她捧着秦昭儀的手臂,那藥膏極清涼又起效快的,如今塗上沒多一會兒,那一點紅痕已經不大看得見了。
她就收拾了旁邊的藥瓶。瓶塞上裹着鵝黃的簽子,原是宮中的秘藥,還是從前升平皇帝做皇子的時候得的,回手就送了到秦司歷府上。
那時姑娘稍有個磕磕碰碰的,輕易就一挖一勺地抹在身上。
沒想到進了宮,反而要當起寶貝,精打細算地用了。
尤嬷嬷微微地嘆了口氣,打起精神來,看着神色還不大平靜的秦昭儀,溫聲道:“您浸了冷水那一回,當真把奴婢都吓壞了,好在後頭都還好。”
秦昭儀有些疑惑地看了她一眼,不知道這話重新提起又從何而來,聽她道:“好在陛下雖然對那邊上了心,還沒有聽說召幸過。如今時日還淺,禦醫也診不出娘娘身上有沒有喜脈……咱們且先等着。”

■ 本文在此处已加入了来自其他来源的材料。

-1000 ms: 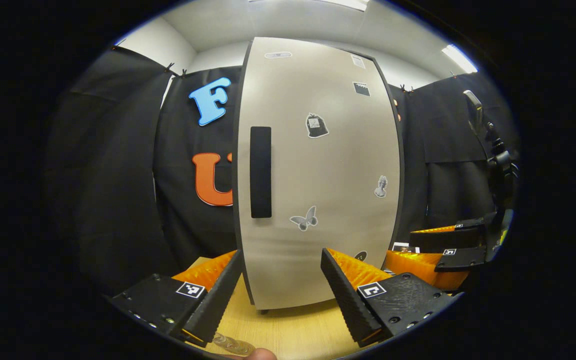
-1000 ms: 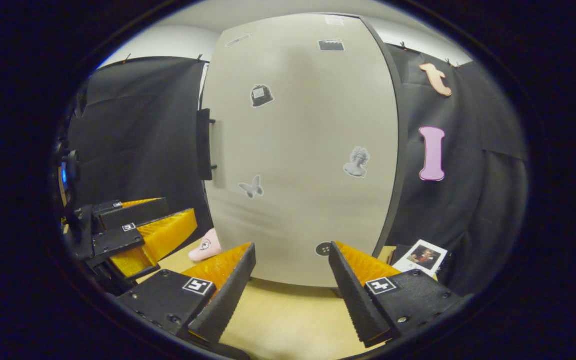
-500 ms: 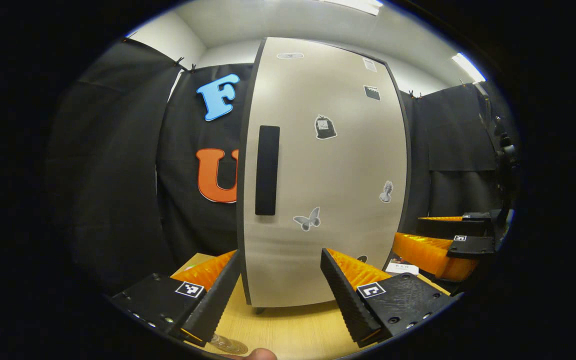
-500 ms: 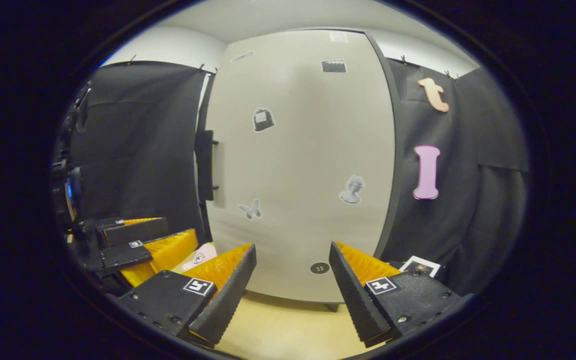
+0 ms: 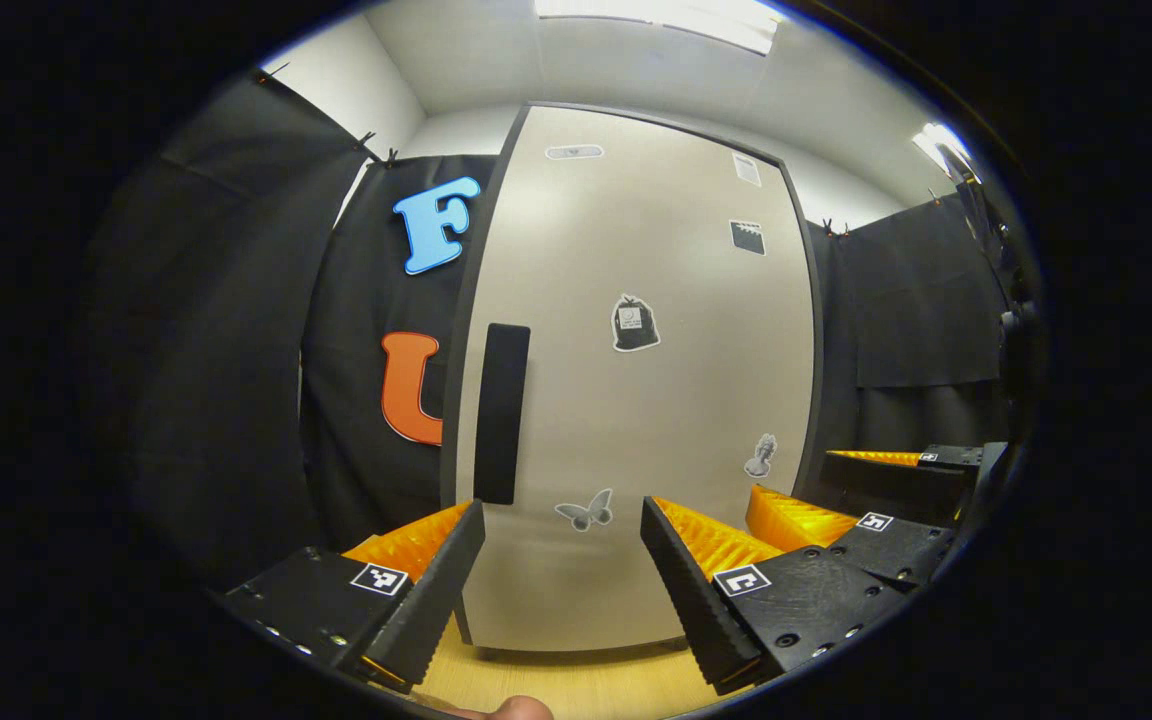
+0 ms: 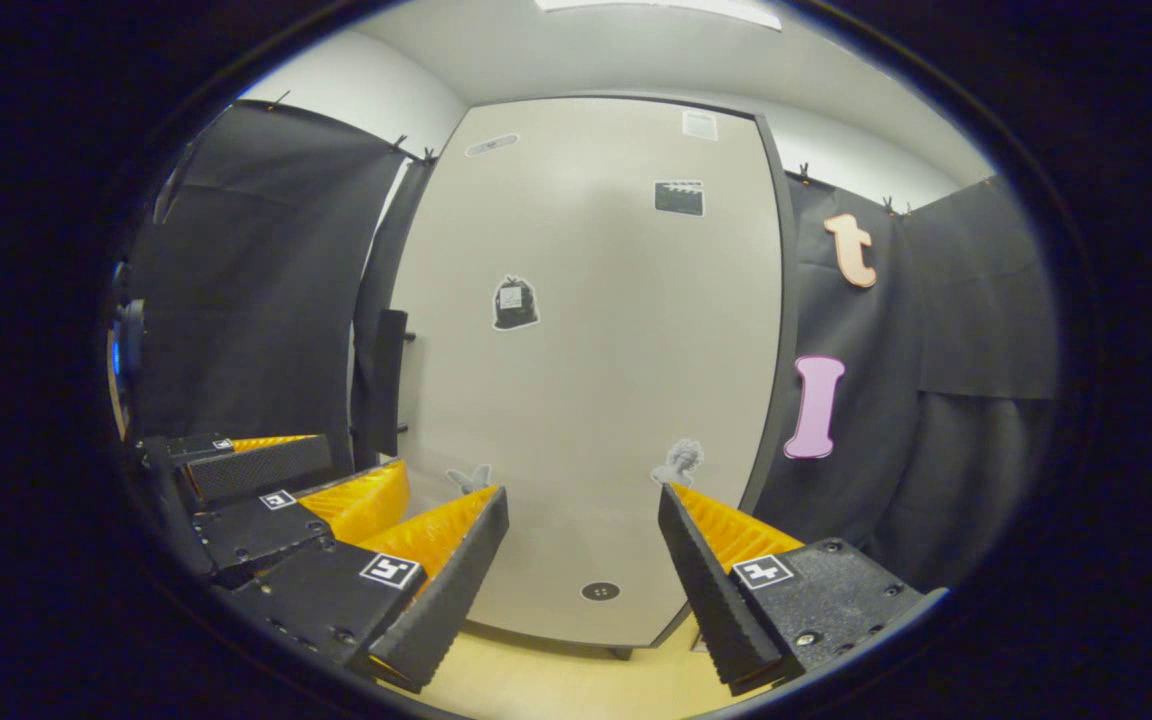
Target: Open the cabinet door with the right hand, grasp the bottle in the cabinet with the left hand and place it on the coaster, then close the cabinet door with the right hand.
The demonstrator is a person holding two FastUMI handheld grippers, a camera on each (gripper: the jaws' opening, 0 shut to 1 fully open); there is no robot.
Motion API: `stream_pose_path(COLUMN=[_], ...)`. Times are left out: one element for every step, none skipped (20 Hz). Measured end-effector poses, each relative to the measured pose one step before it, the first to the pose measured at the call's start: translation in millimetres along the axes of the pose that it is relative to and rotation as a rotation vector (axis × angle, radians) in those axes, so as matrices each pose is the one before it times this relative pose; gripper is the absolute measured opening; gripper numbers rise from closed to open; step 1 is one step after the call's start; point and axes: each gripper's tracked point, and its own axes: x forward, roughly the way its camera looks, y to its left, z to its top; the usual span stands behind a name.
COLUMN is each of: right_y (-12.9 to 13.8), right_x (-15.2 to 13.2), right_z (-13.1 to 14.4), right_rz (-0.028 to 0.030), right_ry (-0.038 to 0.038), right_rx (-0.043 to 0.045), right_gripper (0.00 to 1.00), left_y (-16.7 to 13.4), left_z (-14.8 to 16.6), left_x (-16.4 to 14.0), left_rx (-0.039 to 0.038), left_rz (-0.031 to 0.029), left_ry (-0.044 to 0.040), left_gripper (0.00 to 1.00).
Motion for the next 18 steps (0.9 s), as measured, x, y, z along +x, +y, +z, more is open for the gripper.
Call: stream_pose_path(right_y=[-2.01,-1.67,-1.11,-0.32,-0.31,-0.32,-2.08,-3.60,-2.20,-1.34,-1.33,-0.40,-0.60,0.71,0.27,-1.41,-1.78,-1.11], right_x=[0.16,-0.01,0.51,-0.40,-1.16,-1.89,-0.28,-1.68,-0.16,-0.58,-0.58,-1.57,-0.60,-1.16,-0.48,-1.35,-0.34,-1.06], right_z=[-1.52,-1.47,-1.39,-1.30,-1.05,0.23,0.29,0.84,-0.92,-0.95,-1.02,-0.53,-1.20,0.08,-0.45,0.31,-0.07,0.40], right_rz=[-0.00847,-0.00677,-0.00408,-0.00436,-0.00354,-0.00326,-0.00707,-0.01268,-0.00671,-0.00370,-0.00217,-0.00069,0.00004,0.00380,0.00157,-0.00235,-0.00331,-0.00052], right_ry=[0.00486,0.00629,0.00430,0.00468,0.00206,-0.00370,-0.00529,-0.00344,0.00018,0.00267,0.00158,0.00157,0.00173,0.00088,0.00208,-0.00033,-0.00207,-0.00166], right_rx=[0.00583,0.00332,0.00224,-0.00248,-0.00477,-0.00728,-0.00531,-0.00152,0.00271,0.00482,0.00588,0.00234,-0.00062,-0.00082,-0.00180,-0.00213,0.00048,0.00264], right_gripper=[0.99,1.00,0.99,0.99,0.99,0.99,0.99,0.99,0.99,0.99,0.99,0.99,0.99,0.99,0.99,0.99,0.99,0.99], left_y=[-1.07,0.41,1.59,0.79,0.21,0.28,-1.26,-1.00,-1.38,-2.16,-0.97,-0.32,-0.52,-1.44,-0.09,1.69,1.50,0.88], left_z=[0.27,-4.56,-4.12,-0.76,-1.02,0.35,0.22,2.19,2.75,4.52,2.63,1.12,-1.79,-3.33,-2.95,-2.36,-1.46,-0.28], left_x=[-0.85,1.18,0.14,-0.46,0.18,-1.32,0.23,-1.35,-1.96,0.48,-0.48,-1.23,-0.29,-1.16,-0.25,-0.17,0.24,0.34], left_rx=[0.00126,0.01776,0.02441,0.01855,0.01141,0.00562,0.00323,0.00242,-0.00358,-0.00601,-0.00151,0.00246,0.00014,-0.00105,0.00016,-0.00021,-0.00265,-0.00534], left_rz=[0.00315,0.00530,0.01238,0.01261,0.00978,0.00791,-0.00041,0.00383,-0.00424,-0.00414,-0.00078,0.00163,-0.00026,-0.00439,0.00140,0.00512,0.00465,0.00651], left_ry=[-0.00624,0.00534,0.00337,-0.00005,0.00163,0.00005,-0.00073,-0.00696,-0.01253,-0.01491,-0.00865,-0.00375,0.00578,0.01436,0.01109,0.00865,0.00486,0.00296], left_gripper=[0.95,0.95,0.95,0.95,0.95,0.95,0.95,0.95,0.95,0.95,0.95,0.95,0.95,0.95,0.95,0.95,0.95,0.95])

秦昭儀不意她提的是這件事,聽她這樣說話,面色不由得一變。
那晚尤嬷嬷不在近前侍奉,後來變故頻生,兩下裏也沒有說起。
皇帝只在她這裏坐了一坐,就厥了過去。她卻是并沒有承過恩寵的!
她面上隐隐地發白,想到就如尤嬷嬷所說,皇帝既然對鳳池宮上了心……一時間顧不上惱怒,回手緊緊扣住了尤嬷嬷的手。
她雖然手還是酸/軟的,但下了大力,依然把人都摳的痛了,聽她壓低了聲音,問道:“我記得媽媽當日有種香,說是極有用的……”
尤嬷嬷稍一擡頭,就對上了她眼中幽幽的火。
作者有話要說:
晚初:狗皇帝被掉包的話,早就被發現了吧。